Is Spinal meningitis viral or bacterial?

Spinal meningitis is a potentially deadly infection of the meninges, the protective tissue covering the brain and spinal cord. It can be caused by specific viruses, bacteria, or fungi that gets transmitted from person to person by sneezing, talking, kissing, or sharing food or drinks.

How do you get bacterial spinal meningitis?

Bacteria that enter the bloodstream and travel to the brain and spinal cord cause acute bacterial meningitis. But it can also occur when bacteria directly invade the meninges. This may be caused by an ear or sinus infection, a skull fracture, or — rarely — some surgeries.

How do you contract viral spinal meningitis?

Transmission of viral meningitis

  1. Spread through the bloodstream from an infection in another part of the body (the most common way)
  2. Contact with contaminated stool, which may occur when infected people do not wash their hands after a bowel movement or when they swim in a public swimming pool (for enteroviruses)

What is the survival rate for bacterial meningitis?

WHAT IS THE PROGNOSIS? Prognosis of meningitis depends on the cause. Untreated bacterial meningitis has a very high death rate. Even with appropriate treatment, the death rate from bacterial meningitis is about 15-20%, with a higher death rate associated with increasing age.

Which one is bigger a virus or a bacteria?

Bacteria are bigger and more complex than viruses, though they can still spread through the air. A bacterium is a single cell, and it can live and reproduce almost anywhere on its own: in soil, in water and in our bodies.

Can spinal meningitis cause problems later in life?

Meningitis and septicaemia can cause a range of disabilities and problems that can alter lives. After effects may be temporary or permanent, physical or emotional.

Why is it ineffective to treat viral disease with antibiotics?

Antibiotics cannot kill viruses because bacteria and viruses have different mechanisms and machinery to survive and replicate. The antibiotic has no “target” to attack in a virus. However, antiviral medications and vaccines are specific for viruses.

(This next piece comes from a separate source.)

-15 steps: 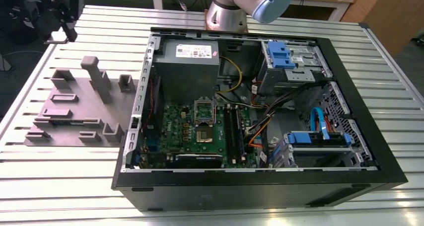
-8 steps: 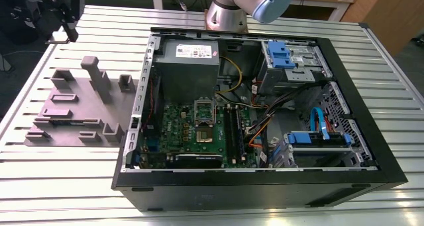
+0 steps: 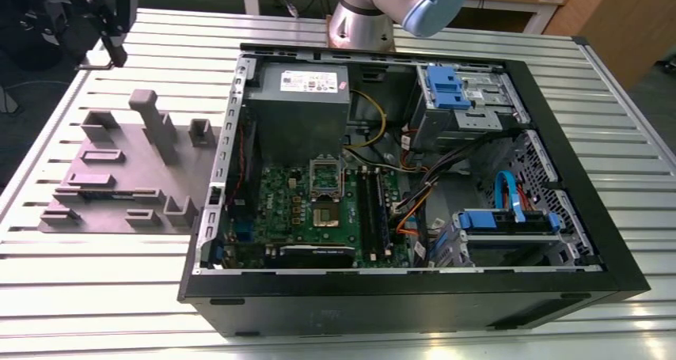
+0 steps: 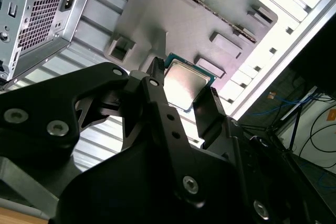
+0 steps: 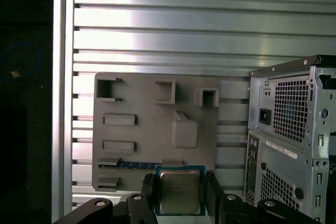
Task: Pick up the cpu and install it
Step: 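Pick up the cpu and move it towards the insertion slot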
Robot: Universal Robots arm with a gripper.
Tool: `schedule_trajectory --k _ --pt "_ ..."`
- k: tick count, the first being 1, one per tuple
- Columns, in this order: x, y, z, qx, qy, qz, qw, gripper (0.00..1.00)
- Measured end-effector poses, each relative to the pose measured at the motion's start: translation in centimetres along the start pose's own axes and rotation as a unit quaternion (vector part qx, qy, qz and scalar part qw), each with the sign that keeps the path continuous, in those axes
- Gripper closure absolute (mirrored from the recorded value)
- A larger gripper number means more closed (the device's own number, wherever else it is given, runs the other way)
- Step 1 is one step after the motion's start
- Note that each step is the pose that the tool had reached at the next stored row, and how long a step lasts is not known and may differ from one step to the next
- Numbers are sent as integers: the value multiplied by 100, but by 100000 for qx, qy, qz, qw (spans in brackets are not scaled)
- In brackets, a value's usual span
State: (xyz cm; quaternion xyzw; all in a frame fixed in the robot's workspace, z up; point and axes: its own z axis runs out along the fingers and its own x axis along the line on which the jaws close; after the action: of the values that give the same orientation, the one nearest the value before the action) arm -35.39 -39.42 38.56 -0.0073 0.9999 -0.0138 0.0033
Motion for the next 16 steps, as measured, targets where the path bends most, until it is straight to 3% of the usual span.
schedule_trajectory --k 16 --pt "-44 -1 0 0 0 0 100000 53"
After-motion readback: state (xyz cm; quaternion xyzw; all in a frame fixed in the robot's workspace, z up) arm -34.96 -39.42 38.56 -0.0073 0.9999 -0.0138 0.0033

Why is it more difficult to treat viral infections than bacterial infections?

Compared to other pathogens, such as bacteria, viruses are minuscule. And because they have none of the hallmarks of living things — a metabolism or the ability to reproduce on their own, for example — they are harder to target with drugs.

Why are antibiotics successful to check bacterial infections but not viral infections?

Viruses insert their genetic material into a human cell’s DNA in order to reproduce. Antibiotics cannot kill viruses because bacteria and viruses have different mechanisms and machinery to survive and replicate. The antibiotic has no “target” to attack in a virus.